# source("http://bioconductor.org/biocLite.R")
# biocLite("DESeq")
suppressMessages(library(DESeq))
counts = get(load("counts_Hs.RData"))
dim(counts)
## [1] 27704 6
range(counts)
## [1] 0 899348
is.matrix(counts)
## [1] TRUE
head(counts)
## A1 A2 A3 B1 B2 B3
## ENSG00000101557 2590 2647 3225 3173 3147 3515
## ENSG00000079134 487 488 570 565 663 677
## ENSG00000261724 10 10 14 4 10 9
## ENSG00000158270 13565 14006 16451 9602 9823 10311
## ENSG00000079101 29 23 44 16 20 16
## ENSG00000176912 4 9 5 14 10 20
conditions = get(load("conditions_Hs.RData"))
conditions
## [1] "10mM" "10mM" "10mM" "0mM" "0mM" "0mM"

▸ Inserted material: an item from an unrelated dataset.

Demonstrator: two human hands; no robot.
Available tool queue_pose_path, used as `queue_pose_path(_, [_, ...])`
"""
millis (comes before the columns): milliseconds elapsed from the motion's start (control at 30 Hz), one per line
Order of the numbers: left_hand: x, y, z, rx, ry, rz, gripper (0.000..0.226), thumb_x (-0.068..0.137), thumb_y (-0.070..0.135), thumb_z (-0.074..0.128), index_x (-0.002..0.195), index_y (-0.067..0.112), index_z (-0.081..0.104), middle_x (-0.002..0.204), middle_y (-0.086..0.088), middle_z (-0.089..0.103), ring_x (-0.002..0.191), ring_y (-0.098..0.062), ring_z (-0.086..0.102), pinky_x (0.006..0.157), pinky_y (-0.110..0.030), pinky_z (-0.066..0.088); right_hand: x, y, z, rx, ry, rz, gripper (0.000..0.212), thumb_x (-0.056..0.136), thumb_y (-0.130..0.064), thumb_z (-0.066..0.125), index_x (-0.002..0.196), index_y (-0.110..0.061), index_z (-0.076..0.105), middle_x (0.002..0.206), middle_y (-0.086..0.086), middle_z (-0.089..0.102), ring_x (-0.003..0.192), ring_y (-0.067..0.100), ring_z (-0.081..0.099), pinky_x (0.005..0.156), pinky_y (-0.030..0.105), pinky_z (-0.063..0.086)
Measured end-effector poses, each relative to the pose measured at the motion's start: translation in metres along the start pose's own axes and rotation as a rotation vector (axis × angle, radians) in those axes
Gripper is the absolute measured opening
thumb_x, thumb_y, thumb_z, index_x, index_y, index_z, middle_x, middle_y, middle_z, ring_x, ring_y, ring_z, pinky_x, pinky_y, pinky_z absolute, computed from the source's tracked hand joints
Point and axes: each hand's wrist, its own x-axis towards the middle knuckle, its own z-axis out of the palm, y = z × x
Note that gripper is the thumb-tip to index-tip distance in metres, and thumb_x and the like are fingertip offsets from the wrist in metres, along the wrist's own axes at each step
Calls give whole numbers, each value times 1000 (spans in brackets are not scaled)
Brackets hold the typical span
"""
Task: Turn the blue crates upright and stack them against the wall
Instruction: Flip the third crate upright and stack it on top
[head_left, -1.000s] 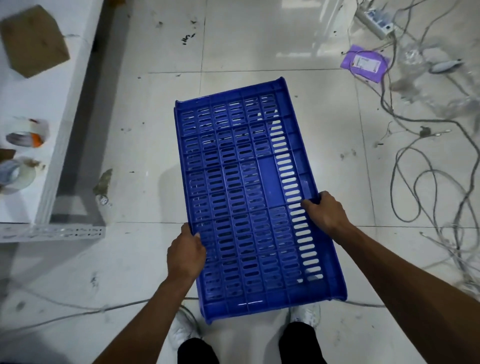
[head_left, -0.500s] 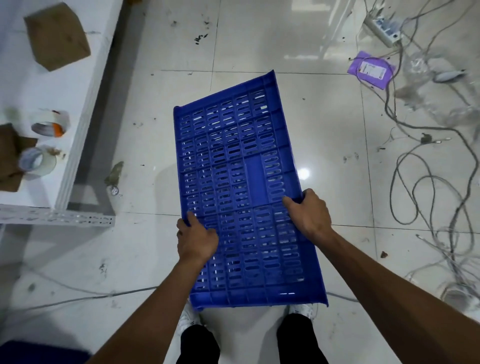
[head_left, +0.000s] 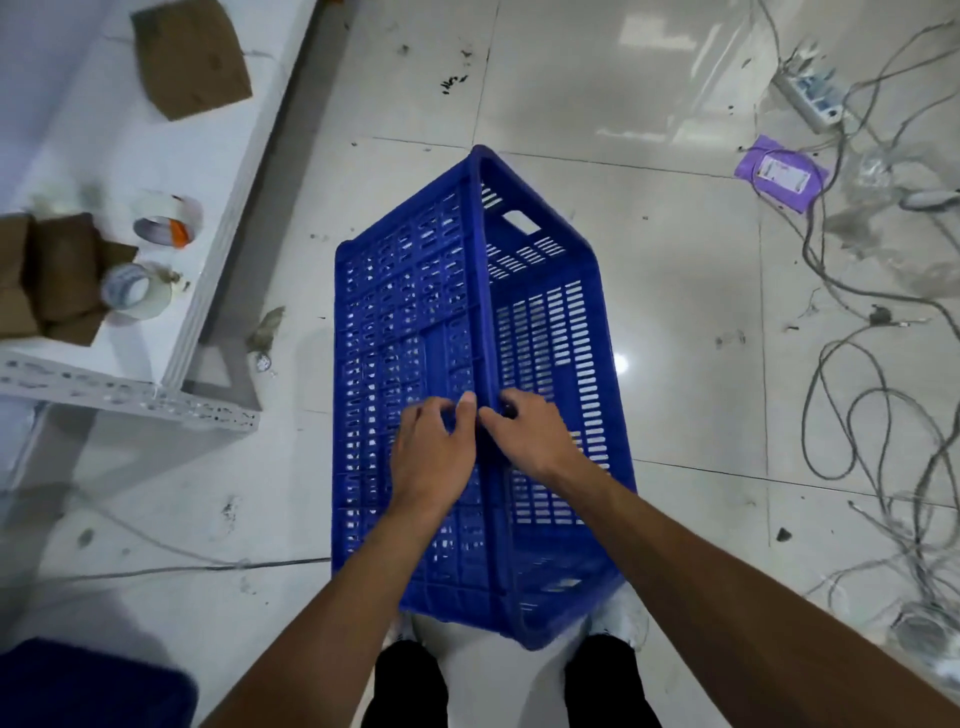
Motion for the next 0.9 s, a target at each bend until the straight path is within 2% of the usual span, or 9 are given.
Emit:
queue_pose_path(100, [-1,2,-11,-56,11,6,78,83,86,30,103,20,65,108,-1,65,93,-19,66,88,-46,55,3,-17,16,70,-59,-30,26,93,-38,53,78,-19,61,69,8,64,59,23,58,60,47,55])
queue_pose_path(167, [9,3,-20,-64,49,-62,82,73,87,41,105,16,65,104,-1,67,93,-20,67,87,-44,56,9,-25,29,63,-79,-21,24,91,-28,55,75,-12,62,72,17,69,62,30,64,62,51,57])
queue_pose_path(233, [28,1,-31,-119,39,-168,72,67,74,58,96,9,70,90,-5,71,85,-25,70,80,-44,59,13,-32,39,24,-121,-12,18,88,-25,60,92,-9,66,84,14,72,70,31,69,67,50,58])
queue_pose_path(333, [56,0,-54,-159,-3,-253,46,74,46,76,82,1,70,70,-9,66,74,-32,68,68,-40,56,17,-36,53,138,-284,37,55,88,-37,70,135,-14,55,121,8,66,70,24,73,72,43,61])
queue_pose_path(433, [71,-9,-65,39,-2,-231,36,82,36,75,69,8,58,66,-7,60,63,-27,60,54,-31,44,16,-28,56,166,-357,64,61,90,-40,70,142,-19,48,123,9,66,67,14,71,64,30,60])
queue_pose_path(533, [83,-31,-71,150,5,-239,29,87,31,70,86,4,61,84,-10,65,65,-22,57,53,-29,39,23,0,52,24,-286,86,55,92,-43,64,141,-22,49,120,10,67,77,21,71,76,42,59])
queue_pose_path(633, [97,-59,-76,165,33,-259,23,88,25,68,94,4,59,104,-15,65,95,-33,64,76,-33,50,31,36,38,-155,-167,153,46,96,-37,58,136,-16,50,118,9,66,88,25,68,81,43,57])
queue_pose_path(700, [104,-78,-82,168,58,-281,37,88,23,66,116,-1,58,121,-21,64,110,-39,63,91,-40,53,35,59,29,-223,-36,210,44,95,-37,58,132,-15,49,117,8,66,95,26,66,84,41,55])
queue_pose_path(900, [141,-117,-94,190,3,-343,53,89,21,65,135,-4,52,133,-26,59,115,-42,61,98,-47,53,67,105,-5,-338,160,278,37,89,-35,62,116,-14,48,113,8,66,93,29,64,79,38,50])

length(conditions) == ncol(counts) # must be TRUE
## [1] TRUE
length(unique(conditions)) == 2 # simple analysis: just compare two conditions
## [1] TRUE
nr.replicates.group1 = sum(conditions == unique(conditions)[1])
nr.replicates.group1
## [1] 3
nr.replicates.group2 = sum(conditions == unique(conditions)[2])
nr.replicates.group2
## [1] 3
This might take quite a long time!
method = "per-condition" # method = c( "pooled", "per-condition", "blind" )
sharingMode = "maximum" # sharingMode = c( "maximum", "fit-only", "gene-est-only" )

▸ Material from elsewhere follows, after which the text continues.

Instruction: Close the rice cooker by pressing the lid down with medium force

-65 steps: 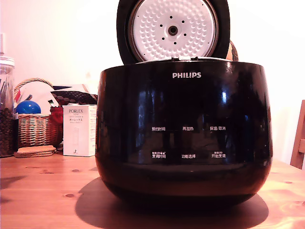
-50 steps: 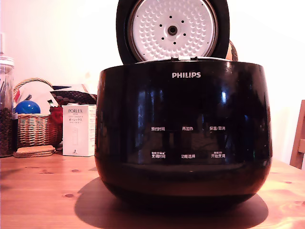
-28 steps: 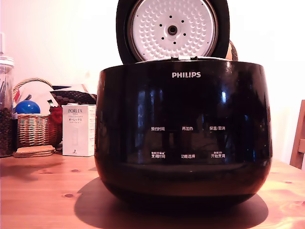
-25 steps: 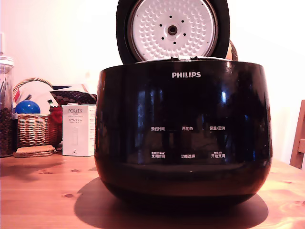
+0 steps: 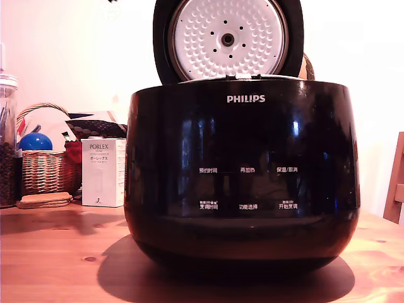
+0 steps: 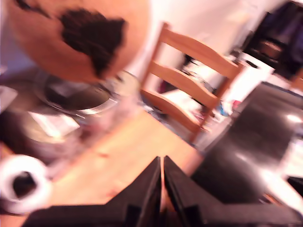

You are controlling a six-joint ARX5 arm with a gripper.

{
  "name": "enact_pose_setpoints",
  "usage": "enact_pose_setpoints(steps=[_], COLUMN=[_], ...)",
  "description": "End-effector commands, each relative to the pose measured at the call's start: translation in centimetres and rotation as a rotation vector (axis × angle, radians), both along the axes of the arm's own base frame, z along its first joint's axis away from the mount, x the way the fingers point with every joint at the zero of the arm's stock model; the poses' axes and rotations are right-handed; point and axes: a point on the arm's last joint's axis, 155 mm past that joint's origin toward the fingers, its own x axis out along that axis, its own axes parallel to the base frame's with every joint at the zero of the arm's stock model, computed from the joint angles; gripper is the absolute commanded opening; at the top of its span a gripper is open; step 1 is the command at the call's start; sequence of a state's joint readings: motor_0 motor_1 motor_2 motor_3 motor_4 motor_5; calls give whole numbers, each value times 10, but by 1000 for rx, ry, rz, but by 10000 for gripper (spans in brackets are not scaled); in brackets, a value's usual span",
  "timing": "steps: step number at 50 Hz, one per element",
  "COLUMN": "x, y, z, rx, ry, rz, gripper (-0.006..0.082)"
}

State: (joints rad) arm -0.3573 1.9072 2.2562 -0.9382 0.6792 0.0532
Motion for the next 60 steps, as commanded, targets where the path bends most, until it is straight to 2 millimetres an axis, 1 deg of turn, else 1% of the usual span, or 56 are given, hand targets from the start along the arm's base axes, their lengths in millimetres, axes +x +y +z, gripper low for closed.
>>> enact_pose_setpoints(steps=[1,9,12,16,23,29,33,36,38,40,41,50,60], x=[-4,-15,-22,-34,-62,-84,-96,-100,-99,-103,-100,-97,-95], y=[-8,-14,-19,-23,-36,-53,-64,-70,-73,-77,-76,-80,-82], z=[-8,-12,-14,-20,-31,-36,-37,-40,-45,-45,-48,-54,-75], rx=[0,-1,-3,4,30,61,71,98,129,137,159,197,224], ry=[30,67,88,135,211,208,201,188,171,166,149,112,132], rz=[-27,-61,-82,-109,-176,-248,-279,-278,-260,-269,-254,-239,-224], gripper=[-20,-20,-20,-20,-20,-20,-20,-20,-20,-20,-20,-20,-20])
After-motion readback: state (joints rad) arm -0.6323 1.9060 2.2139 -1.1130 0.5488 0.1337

fitType = "parametric" # fitType = c("parametric", "local")
cds <- DESeq::newCountDataSet(countData = counts, conditions = conditions)
cds <- DESeq::estimateSizeFactors(cds)
cds <- DESeq::estimateDispersions(cds, method = method, sharingMode = sharingMode, fitType = fitType)
cond1 = unique(conditions)[1]
cond1
## [1] "10mM"
cond2 = unique(conditions)[2]
cond2
## [1] "0mM"
res <- DESeq::nbinomTest(cds, cond1, cond2)
options(width = 110)
class(res)
## [1] "data.frame"
head(res)
## id baseMean baseMeanA baseMeanB foldChange log2FoldChange pval padj
## 1 ENSG00000101557 3020.629949 3118.736628 2922.523269 0.9370856 -0.09374721 3.915884e-02 1.094709e-01
## 2 ENSG00000079134 568.215137 570.746238 565.684036 0.9911306 -0.01285299 9.219691e-01 1.000000e+00
## 3 ENSG00000261724 9.625743 12.461472 6.790014 0.5448806 -0.87598802 1.377790e-01 3.135394e-01
## 4 ENSG00000158270 12543.776728 16246.055825 8841.497632 0.5442243 -0.87772684 3.512526e-137 2.870532e-135
## 5 ENSG00000079101 25.200071 34.912756 15.487385 0.4436025 -1.17266062 7.678901e-04 3.155856e-03
## 6 ENSG00000176912 9.869019 6.735315 13.002723 1.9305292 0.94899639 1.051728e-01 2.528601e-01
nr.deg = sum(res$padj <= 0.05)
nr.up = sum((res$padj <= 0.05) & (res$log2FoldChange > 0))
nr.down = sum((res$padj <= 0.05) & (res$log2FoldChange < 0))
x <- res[,c("baseMean", "log2FoldChange", "padj")] # required by plotMA
head(x)
## baseMean log2FoldChange padj
## 1 3020.629949 -0.09374721 1.094709e-01
## 2 568.215137 -0.01285299 1.000000e+00
## 3 9.625743 -0.87598802 3.135394e-01
## 4 12543.776728 -0.87772684 2.870532e-135
## 5 25.200071 -1.17266062 3.155856e-03
## 6 9.869019 0.94899639 2.528601e-01
y.limits = c(max(min(x$log2FoldChange), -10), min(max(x$log2FoldChange), 10)) # limit to (-10, 10) or smaller
y.limits
## [1] -10.000000 9.705805
maintxt = paste(cond1, "vs.", cond2)
DESeq::plotMA(x, ylim = y.limits, col = ifelse(x$padj >= 0.05, "gray32", "red3"), main = maintxt, font.main = 1)
mtext(paste("DESeq: ", nr.deg, "DEG's ", nr.up, "up ", nr.down, "down"), side = 3, col = "blue")
abline(h = c(-2, 2), col = "blue", lty = 2, cex = 0.8) # horizontal blue lines show 4-fold changes.